## [EXERCISE]
The material below holds pictures; leave them out and reproduce exactly the lines from the one with "Requests to find" through the one with "Scan the image for the pink", inclusive.

RECORDS TO PROCESS below:

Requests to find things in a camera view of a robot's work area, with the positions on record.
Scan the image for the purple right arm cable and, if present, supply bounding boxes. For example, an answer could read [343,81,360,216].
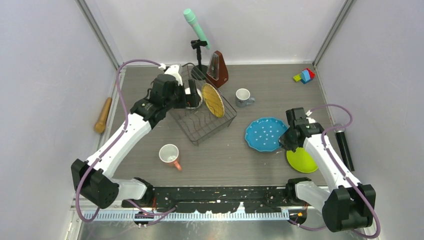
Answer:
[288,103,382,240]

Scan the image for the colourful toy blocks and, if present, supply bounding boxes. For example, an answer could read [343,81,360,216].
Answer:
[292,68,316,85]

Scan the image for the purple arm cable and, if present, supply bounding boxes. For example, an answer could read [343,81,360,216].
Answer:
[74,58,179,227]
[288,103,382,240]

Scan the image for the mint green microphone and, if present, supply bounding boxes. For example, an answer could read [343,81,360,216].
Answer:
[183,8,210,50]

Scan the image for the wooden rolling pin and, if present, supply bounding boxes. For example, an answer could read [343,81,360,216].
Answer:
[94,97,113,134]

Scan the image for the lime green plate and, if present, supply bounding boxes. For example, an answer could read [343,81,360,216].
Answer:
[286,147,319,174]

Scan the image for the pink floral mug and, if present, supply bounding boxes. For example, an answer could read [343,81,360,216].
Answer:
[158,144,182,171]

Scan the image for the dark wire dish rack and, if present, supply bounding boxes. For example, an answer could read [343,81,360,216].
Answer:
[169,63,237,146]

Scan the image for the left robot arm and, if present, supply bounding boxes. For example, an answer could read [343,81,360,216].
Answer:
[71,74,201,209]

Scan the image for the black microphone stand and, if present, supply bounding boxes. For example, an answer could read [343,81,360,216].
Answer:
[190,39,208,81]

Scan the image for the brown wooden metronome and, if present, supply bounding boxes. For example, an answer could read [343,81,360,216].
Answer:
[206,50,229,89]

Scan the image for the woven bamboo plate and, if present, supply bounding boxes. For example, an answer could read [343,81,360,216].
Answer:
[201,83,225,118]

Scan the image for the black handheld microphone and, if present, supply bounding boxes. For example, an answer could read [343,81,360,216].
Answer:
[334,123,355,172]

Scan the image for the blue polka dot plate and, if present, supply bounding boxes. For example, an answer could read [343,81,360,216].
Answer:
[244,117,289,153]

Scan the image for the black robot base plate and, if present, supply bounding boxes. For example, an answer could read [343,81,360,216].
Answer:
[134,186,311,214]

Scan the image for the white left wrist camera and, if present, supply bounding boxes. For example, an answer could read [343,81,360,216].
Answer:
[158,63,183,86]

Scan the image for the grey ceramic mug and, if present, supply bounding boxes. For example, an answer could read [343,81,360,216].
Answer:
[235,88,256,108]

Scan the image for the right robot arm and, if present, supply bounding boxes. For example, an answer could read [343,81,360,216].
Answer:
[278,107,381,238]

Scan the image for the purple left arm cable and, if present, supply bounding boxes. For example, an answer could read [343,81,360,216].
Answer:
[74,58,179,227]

End of RECORDS TO PROCESS.
RECORDS TO PROCESS below:

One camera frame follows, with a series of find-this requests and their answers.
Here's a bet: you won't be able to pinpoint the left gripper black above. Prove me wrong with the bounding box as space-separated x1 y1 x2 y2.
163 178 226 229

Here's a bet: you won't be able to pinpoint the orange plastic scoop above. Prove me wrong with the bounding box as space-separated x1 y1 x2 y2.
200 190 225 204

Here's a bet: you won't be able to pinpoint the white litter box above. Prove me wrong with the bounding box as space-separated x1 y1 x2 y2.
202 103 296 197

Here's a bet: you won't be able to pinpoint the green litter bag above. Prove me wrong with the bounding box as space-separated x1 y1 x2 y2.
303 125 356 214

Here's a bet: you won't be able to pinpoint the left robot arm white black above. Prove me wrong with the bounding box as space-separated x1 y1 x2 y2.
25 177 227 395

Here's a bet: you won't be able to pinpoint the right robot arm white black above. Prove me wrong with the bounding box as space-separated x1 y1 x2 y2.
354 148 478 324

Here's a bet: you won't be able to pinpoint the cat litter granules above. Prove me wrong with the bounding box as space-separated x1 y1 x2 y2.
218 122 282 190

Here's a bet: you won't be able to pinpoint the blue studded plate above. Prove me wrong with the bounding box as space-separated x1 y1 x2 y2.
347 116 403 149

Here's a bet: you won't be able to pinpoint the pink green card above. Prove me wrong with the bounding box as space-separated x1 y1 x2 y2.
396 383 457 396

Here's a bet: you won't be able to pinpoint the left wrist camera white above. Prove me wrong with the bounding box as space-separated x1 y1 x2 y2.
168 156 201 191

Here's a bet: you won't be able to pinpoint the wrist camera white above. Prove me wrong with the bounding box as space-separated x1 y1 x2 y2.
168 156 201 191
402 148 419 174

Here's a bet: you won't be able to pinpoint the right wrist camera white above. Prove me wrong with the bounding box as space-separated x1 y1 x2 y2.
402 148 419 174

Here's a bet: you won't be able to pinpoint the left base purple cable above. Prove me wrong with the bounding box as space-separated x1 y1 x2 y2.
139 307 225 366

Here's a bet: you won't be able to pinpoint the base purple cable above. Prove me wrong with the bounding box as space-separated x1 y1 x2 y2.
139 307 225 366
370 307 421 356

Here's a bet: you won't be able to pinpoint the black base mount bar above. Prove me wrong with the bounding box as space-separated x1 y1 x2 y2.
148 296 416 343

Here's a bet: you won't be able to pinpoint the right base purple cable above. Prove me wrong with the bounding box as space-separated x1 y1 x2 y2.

End of RECORDS TO PROCESS.

## [THE ANSWER]
Requests to find things in a camera view of a robot's work area, with the positions on record.
Scan the image for the purple right arm cable and, if present, supply bounding boxes. For example, an answer could read [343,81,360,216].
Answer:
[288,103,382,240]

Scan the image for the colourful toy blocks and, if present, supply bounding boxes. For example, an answer could read [343,81,360,216].
Answer:
[292,68,316,85]

Scan the image for the purple arm cable and, if present, supply bounding boxes. For example, an answer could read [343,81,360,216].
Answer:
[74,58,179,227]
[288,103,382,240]

Scan the image for the mint green microphone and, if present, supply bounding boxes. For example, an answer could read [343,81,360,216].
Answer:
[183,8,210,50]

Scan the image for the wooden rolling pin and, if present, supply bounding boxes. For example, an answer could read [343,81,360,216].
Answer:
[94,97,113,134]

Scan the image for the lime green plate and, if present, supply bounding boxes. For example, an answer could read [343,81,360,216].
Answer:
[286,147,319,174]

Scan the image for the pink floral mug and, if present, supply bounding boxes. For example, an answer could read [343,81,360,216].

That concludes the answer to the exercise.